The world of sexuality is at once rife with metaphor and literalness, and Putnam represents both aspects in his work. On the one hand the construction of desire is apparent in the overflow of architectural motifs in his drawings: stairwells, ladders, towers, colonnades. Putnam effectively externalizes interior and psychological spaces, locating their material expression. But even as this gesture seems grounded in a deliberate literalness, a plethora of metaphorical motifs also appear, each of which carries the freight of its own particular significance: mirrors, voids, phallic objects and the like.

Having mapped this territory, Putnam inserts his body into it. In previous works, he has staged a series of performances that took place in the studio or the gallery, and were somewhere between private and public events (though, in both cases, documented in a single photograph). In Stilts (2000), his body formed the apex of a triangle set by two wobbly pairs of stilts; Dish Cabinet (1997) featured his sizeable frame crammed into a cupboard shelf. Although neither of these works was featured in the exhibition at Taxter & Spengemann, they relate to Putnam’s ongoing attempt to couple his understanding of desire with larger, loose and vaguely existential dilemmas, trying to make sense of the meaning of his own body by using the apparatus of architectural space.

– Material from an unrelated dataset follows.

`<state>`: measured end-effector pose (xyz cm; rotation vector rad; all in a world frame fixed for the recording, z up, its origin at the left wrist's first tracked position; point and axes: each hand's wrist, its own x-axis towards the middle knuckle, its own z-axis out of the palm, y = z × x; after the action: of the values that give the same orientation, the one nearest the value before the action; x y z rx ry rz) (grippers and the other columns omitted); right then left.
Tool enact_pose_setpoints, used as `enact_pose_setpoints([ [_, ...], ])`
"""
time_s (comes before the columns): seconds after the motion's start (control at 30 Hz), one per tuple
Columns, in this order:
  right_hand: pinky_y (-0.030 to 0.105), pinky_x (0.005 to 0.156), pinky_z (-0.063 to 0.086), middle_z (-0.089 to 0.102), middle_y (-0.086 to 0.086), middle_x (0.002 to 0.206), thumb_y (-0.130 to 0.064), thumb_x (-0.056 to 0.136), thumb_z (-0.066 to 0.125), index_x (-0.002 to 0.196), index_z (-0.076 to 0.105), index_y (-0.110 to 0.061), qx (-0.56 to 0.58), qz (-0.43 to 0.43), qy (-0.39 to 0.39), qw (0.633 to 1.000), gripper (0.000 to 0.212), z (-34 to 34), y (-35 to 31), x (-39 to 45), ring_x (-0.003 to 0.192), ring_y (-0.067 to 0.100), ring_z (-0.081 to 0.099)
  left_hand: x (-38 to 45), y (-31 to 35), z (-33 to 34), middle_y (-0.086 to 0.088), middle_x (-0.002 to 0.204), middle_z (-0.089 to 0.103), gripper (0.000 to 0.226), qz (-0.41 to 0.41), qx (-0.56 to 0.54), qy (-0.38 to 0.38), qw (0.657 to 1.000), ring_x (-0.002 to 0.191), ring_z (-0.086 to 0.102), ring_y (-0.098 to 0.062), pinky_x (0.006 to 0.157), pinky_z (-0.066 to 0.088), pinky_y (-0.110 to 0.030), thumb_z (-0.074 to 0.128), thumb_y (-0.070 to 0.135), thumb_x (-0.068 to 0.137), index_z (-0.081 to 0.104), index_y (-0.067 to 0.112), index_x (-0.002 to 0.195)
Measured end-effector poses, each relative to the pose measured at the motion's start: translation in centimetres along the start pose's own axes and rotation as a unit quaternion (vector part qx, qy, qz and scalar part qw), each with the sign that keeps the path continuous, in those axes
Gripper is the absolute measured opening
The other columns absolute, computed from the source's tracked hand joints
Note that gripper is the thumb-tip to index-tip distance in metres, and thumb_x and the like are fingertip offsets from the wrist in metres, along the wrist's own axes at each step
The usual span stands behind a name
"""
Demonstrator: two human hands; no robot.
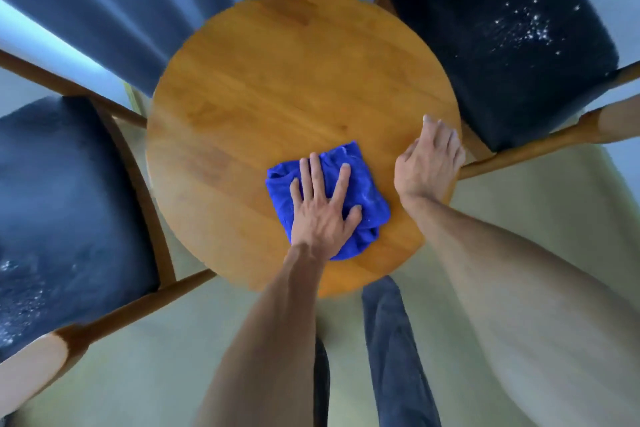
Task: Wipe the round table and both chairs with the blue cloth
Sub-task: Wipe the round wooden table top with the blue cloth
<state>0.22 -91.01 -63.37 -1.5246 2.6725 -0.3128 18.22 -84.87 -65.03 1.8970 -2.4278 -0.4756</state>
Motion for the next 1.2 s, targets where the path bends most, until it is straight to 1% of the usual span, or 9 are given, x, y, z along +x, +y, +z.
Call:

For all the hard edges of Putnam’s work – the suffocating mask of the Tapeface (2009), the refracting surface of Mirror Face (2009), two photographic works that again act as distillations of private performances – there is a concurrent sensibility that is simple and playful. His sense of internal worlds is hardly restricted to the dungeon and the basement; for instance, in Green Hallways (Magic Lantern) (2007), his installation at the 2008 Whitney Biennial, he created a dreamlike environment of reflected light and colour using the most basic of tools: theatrical lighting gels, mirrors and light bulbs. Similarly, some of his works reflect nothing so acutely as the simple passage of time. A lovely series of what the artist refers to as ‘sundials’ use light and shadow to create images of three-dimensional space, on the floor or the wall. And the precise, technical way in which Putnam produces his photographs – often using a pinhole camera or hand-printed c-type prints, wherein the material printing process is comprised of layers, each representing a distinct ‘frame’ of time – also imbues these images with a sense of time passing and time already lost.

Much of that sense is indistinct, but it lingers alongside – and perhaps beyond – the more shocking sensations Putnam’s work produces. In this sense, the shocking is directly materialized into theatrical sets and images, while the more quietly destabilizing remains unstated and unlocatable. The relationship between these two seemingly contrary facets of his work is perhaps the most powerful thing at play here. Among the uneasy things Putnam says is that the world of nostalgia and childhood are inseparable from the world of sexuality and desire; that within or without the basement, the two worlds continue to collide in sometimes beautiful, but often troubling, ways.